Warner Home Video have announced the Region 1 DVD release of Robert Mitchum: The Signature Collection for 23rd January 2006. Warner celebrates the career of a classic Hollywood anti-hero with this collection featuring six new to DVD titles including Angel Face, Macao, Home from the Hill, The Sundowners, The Good Guys & the Bad Guys and The Yakuza. The Collection includes never-before-seen bonus footage, vintage featurettes and commentaries and includes such co-stars as Jane Russell, Jean Simmons, Deborah Kerr and David Carradine in films directed by Sydney Pollack, Fred Zinnemann and Vincente Minnelli among others.

Robert Mitchum: The Signature Collection giftset will be available in superslim packaging for $59.92 SRP and the individual titles will be available for $19.97 SRP.

Mitchum was one of Hollywood’s most durable leading men, with a career that spanned more than 50 years and over 120 films. “His laconic, heavy-lidded manner was deceptively casual, disguising a potent screen presence.” (appbio.net) An icon of Film Noir, his career peaked from the late ‘40s through the early ‘60s and his versatility showed equally well in westerns and romantic dramas.
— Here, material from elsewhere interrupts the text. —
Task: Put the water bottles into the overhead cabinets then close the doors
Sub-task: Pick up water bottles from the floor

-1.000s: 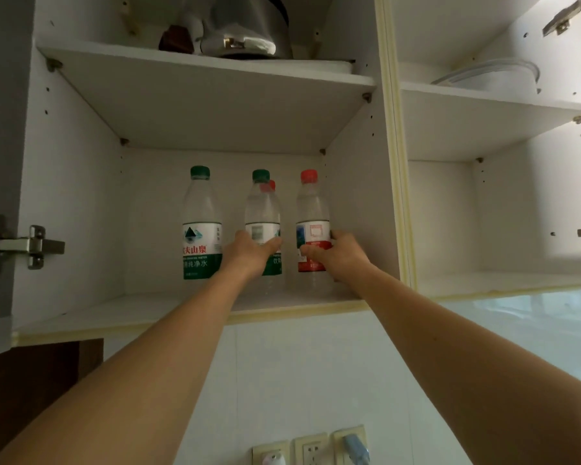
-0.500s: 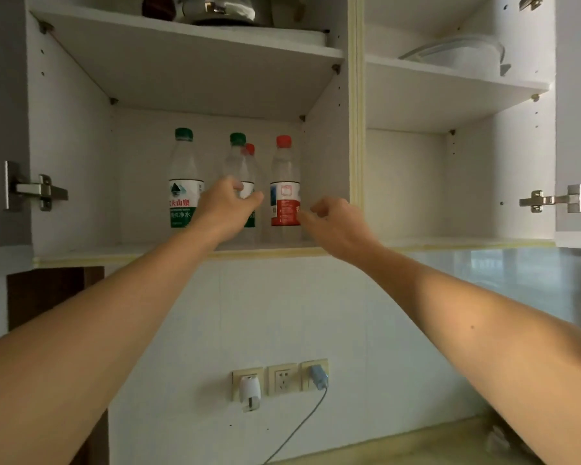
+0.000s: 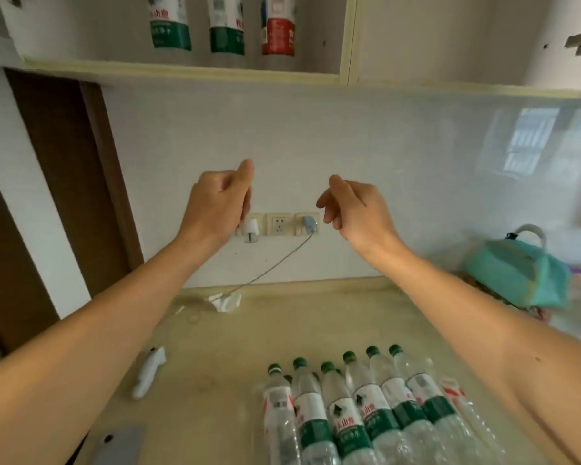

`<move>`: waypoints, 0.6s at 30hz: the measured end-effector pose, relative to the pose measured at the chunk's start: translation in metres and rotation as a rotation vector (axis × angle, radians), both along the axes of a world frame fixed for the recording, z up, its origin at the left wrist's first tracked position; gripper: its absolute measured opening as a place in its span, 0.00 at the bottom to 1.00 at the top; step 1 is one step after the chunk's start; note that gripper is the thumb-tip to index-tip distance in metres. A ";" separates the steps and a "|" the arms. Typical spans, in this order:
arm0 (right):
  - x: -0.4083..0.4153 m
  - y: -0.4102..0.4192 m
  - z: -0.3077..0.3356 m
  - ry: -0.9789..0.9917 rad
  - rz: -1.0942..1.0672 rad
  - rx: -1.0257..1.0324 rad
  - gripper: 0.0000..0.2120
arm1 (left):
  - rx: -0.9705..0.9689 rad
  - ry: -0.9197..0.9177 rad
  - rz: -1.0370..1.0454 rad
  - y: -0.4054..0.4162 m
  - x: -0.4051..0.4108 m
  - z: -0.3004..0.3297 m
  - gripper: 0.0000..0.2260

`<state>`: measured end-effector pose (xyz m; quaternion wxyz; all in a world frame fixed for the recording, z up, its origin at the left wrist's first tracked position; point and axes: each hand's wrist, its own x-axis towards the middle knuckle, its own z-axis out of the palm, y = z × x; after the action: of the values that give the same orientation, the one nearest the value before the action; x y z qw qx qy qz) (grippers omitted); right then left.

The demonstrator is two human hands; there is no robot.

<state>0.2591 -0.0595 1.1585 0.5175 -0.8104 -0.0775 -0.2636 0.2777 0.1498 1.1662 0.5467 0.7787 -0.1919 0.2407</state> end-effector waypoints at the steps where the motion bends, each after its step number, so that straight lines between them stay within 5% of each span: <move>1: -0.009 -0.003 -0.018 0.036 -0.012 -0.007 0.23 | 0.007 0.044 -0.011 0.000 -0.005 -0.017 0.24; 8: -0.096 -0.047 -0.136 0.109 -0.188 -0.213 0.30 | -0.004 0.355 -0.245 -0.023 -0.036 -0.122 0.25; 18: -0.217 -0.045 -0.312 0.405 -0.285 -0.034 0.23 | 0.103 0.767 -0.726 -0.081 -0.126 -0.281 0.18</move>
<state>0.0417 -0.1043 0.8467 0.4661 -0.8581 0.1384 -0.1649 0.1522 0.0691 0.8849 0.5868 0.7201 -0.2471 -0.2758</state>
Born in Bridgeport, Connecticut on August 6, 1917, Mitchum was frequently in trouble as a youth and left home in his teens. He first worked at various jobs including coal miner, ditch digger, professional boxer, among others, before discovering acting at the Long Beach Theater Guild in 1942. Soon after, he debuted in films as an extra. He found superstar success in his roles of macho heroes and villains who talked tough and lived rough, with appeal to both men and women who loved his physical presence, deep resonant voice and sexy bad boy demeanor.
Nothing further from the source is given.